Inkubieren Sie die Platten in einem Zellkultur-Inkubator und stören Sie sie 24 Stunden lang nicht. Ersetzen Sie am nächsten Tag vorsichtig den Überstand durch frisches DMEM ohne Pyruvat, 25 Millimolarglukose, 10% FCS und ein Prozent Penicillin und Streptomycin und bringen Sie die Zellen in den Inkubator zurück. Typische Zeitpunkte für den Nachweis des Ziel-Knockdowns nach siRNA- oder miR-Abgabe sind 24 bis 48 Stunden für mRNA und 48 bis 96 Stunden für Protein.

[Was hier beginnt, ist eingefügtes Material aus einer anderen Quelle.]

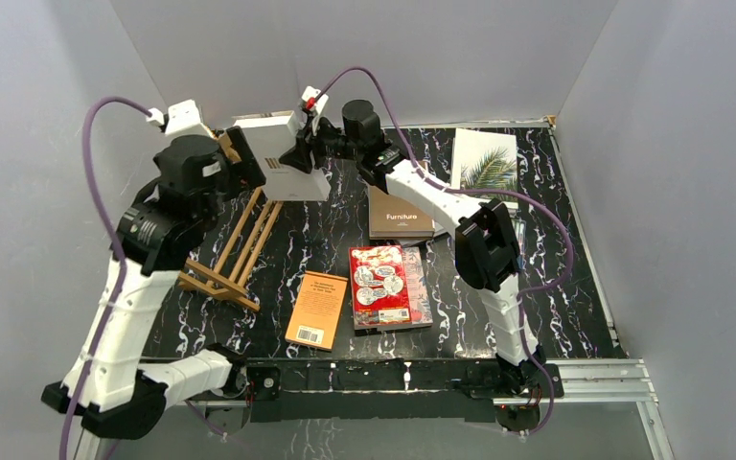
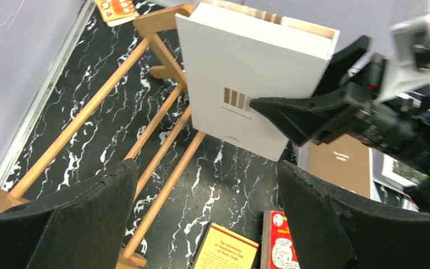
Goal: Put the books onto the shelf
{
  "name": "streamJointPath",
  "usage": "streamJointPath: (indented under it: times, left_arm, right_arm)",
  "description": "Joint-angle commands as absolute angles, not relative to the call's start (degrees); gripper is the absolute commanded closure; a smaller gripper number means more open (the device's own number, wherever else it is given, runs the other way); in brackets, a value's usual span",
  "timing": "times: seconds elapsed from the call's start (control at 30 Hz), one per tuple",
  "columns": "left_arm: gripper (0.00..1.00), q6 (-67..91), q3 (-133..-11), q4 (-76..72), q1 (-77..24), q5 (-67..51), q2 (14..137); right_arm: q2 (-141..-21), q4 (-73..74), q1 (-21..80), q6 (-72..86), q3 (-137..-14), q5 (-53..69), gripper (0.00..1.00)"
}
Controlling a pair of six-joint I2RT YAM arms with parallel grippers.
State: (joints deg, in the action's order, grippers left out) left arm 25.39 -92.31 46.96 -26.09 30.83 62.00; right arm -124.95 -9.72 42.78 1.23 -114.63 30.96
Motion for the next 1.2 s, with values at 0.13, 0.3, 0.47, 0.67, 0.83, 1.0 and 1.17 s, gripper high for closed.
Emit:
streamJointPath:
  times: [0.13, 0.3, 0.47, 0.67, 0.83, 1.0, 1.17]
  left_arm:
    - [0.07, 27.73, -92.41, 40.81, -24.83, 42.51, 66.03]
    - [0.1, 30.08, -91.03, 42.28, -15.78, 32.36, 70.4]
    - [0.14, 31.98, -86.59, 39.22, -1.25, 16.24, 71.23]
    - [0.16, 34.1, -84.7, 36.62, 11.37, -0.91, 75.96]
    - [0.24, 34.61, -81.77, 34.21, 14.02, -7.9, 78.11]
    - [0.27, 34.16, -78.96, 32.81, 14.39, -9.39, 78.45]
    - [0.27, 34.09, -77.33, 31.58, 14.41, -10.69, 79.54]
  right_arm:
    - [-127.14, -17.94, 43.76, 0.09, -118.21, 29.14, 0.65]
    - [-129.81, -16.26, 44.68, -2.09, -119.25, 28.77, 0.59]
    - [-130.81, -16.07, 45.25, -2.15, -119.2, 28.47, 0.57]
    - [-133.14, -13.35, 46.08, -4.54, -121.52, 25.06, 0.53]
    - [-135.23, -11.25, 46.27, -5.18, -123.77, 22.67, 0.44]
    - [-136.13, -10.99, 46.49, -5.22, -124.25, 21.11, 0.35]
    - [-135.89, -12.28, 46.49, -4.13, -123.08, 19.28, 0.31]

Funktionelle Experimente können an transfizierten Adipozyten durchgeführt werden, einschließlich Insulinsignalisierung, Glukoseaufnahme, Adipokinsekretion, Lipolyse und Lipogenese. Es wurde gezeigt, dass die Adipozyten ihre Morphologie nach der Transfektion bewahren. Zwei Tage nach der Transfektion präsentierten die Adipozyten multilokulare Lipidtröpfchen mit einem Lipidgehalt, der sich zwischen den transfizierten und nicht transfizierten Adipozyten nicht unterschied.
Die mRNA-Expression verschiedener Differenzierungsmarker war in transfizierten Zellen im Vergleich zu der in nicht transfizierten Adipozyten unverändert. Das Reverse-Transfektionsprotokoll ist effizient, da mehr als 70% der Adipozyten transfiziert wurden. Drei Tage nach der Transfektion mit siRNA gegen Perilipin-1 war der mRNA-Spiegel von Perilipin-1 um 70% gesunken und der Proteinspiegel um 63% Perilipin-1-Expression wurde auch vier Tage nach der Transfektion mittels Fluoreszenzmikroskopie analysiert und es wurde festgestellt, dass er im Vergleich zu seiner Expression in Kontrolladipozyten um 92% abgenommen hatte.
Die Umgekehrttransfektion von Adipozyten mit microRNA, die Oligonukleotide nachahmt, um die Expression von miR-34a hochzuregulieren, wird hier gezeigt. Die Überexpression von miR-34a führte zu einer Abnahme der VAMP2-Proteinexpression um 50%Der Knockdown von Perilipin-1 in 3T3-L1-Adipozyten führte zu einer Zunahme der Basallipolyse, während die Überexpression von miR-34a zur Hemmung der insulininduzierten Proteinkinase B-Phosphorylierung und Glukoseaufnahme führte. Es ist wichtig, ein hohes Maß an Adipozytendifferenzierung zu erreichen, um die Transfektion an neu differenzierten Adipozyten durchzuführen und die Behandlung von Adipozyten mit Trypsin sorgfältig zu überwachen.
Nach der Transfektion ist es möglich, funktionelle Experimente an den Adipozyten durchzuführen, um den Einfluss von Proteinen oder microRNA-Manipulation auf Die Insulinsignalisierung, Glukoseaufnahme, Lipogenese und Lipolyse zu untersuchen.